TASK REQUIREMENTS
Without the pictures, retype each line below exactly as it stands.

GIVEN DATA
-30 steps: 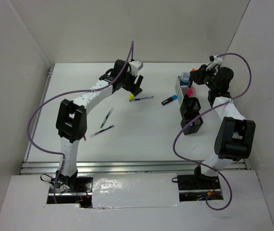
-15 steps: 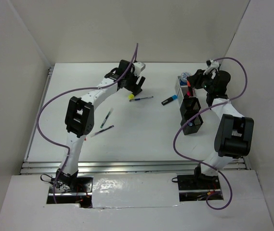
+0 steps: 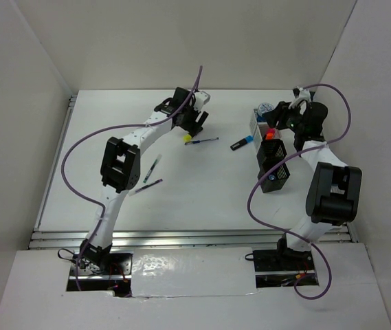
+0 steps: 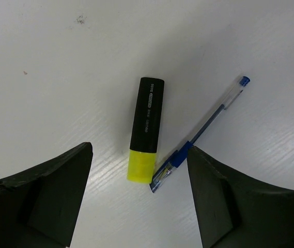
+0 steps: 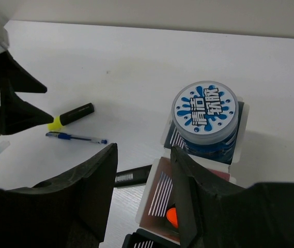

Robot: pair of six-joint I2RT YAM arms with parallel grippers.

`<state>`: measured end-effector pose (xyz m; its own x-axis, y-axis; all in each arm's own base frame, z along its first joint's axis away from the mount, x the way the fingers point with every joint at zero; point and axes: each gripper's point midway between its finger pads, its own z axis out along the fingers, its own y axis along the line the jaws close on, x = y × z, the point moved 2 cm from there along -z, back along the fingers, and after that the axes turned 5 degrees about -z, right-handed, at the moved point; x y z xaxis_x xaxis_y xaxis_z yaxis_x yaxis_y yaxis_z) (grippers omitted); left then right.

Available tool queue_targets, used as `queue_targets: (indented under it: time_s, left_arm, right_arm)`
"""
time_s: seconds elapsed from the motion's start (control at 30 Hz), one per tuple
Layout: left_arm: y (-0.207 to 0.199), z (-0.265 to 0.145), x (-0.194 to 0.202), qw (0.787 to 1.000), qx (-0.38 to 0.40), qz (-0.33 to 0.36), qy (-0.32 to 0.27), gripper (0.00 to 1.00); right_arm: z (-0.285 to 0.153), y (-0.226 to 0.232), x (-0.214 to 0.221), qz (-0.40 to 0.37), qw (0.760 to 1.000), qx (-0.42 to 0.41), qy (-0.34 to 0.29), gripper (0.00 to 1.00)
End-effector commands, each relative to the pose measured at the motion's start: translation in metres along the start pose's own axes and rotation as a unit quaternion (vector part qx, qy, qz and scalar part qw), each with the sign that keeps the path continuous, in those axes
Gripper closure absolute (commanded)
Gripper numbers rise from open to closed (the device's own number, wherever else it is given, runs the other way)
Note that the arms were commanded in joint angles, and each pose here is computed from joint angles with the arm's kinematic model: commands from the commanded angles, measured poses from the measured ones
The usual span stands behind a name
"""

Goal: Sort the stationery into containers
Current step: Pick up the pen from the center of the board.

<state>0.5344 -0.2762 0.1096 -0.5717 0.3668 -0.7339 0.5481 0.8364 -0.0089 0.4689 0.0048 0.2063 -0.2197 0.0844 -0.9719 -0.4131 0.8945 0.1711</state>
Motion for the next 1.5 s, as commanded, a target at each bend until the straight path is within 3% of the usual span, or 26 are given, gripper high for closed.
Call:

EXERCISE RESPONSE
-30 steps: 
-15 steps: 
+0 steps: 
+0 steps: 
+0 steps: 

Robot: pair of six-joint I2RT YAM arms with parallel grippers.

`<state>`: measured end-effector pose (xyz m; its own x-axis, y-axis; all in each arm's own base frame, z along its first joint's axis away from the mount, x the way the fingers point with every joint at zero; point and axes: each gripper's point midway between its finger pads, its own z axis out along the fingers, its own y axis along the line the jaws close on, x = y × z, the point moved 2 cm from there along -z, back along the fingers, and after that the axes turned 5 degrees about -z, right-handed, at the moved point; x y z xaxis_x xaxis_y xaxis_z yaxis_x yaxis_y yaxis_z) (grippers omitted); left then right.

Available tool queue_targets, used as `queue_targets: (indented under it: time_s, left_arm, right_arm)`
"""
time_s: seconds elapsed from the motion's start (control at 30 Hz), one per tuple
Layout: left_arm: y (-0.207 to 0.199), z (-0.265 to 0.145), x (-0.194 to 0.202), qw (0.787 to 1.000), qx (-0.38 to 0.40), qz (-0.33 to 0.36), qy (-0.32 to 0.27), gripper (0.00 to 1.00); right_arm: z (-0.285 to 0.153), y (-0.226 to 0.232), x (-0.214 to 0.221), qz (-0.40 to 0.37), qw (0.760 to 1.000), qx (-0.42 to 0.41), qy (-0.34 to 0.29), gripper (0.00 to 1.00)
End-effector commands, each relative to the pose measured at the motion's start: translation in metres along the start pose's own axes and rotation as a unit quaternion (vector part qx, qy, qz and scalar part qw), each with the sign that keeps the path continuous, in those axes
Gripper closure absolute (commanded)
Gripper numbers rise from open to closed (the device's own number, wherever else it is given, runs the other way)
Note that the arms were commanded in joint angles, and each pose here is computed from joint angles with the arm's kinematic model: commands from the commanded angles, measured poses from the measured ones
The usual span stands behind a name
"""

Goal: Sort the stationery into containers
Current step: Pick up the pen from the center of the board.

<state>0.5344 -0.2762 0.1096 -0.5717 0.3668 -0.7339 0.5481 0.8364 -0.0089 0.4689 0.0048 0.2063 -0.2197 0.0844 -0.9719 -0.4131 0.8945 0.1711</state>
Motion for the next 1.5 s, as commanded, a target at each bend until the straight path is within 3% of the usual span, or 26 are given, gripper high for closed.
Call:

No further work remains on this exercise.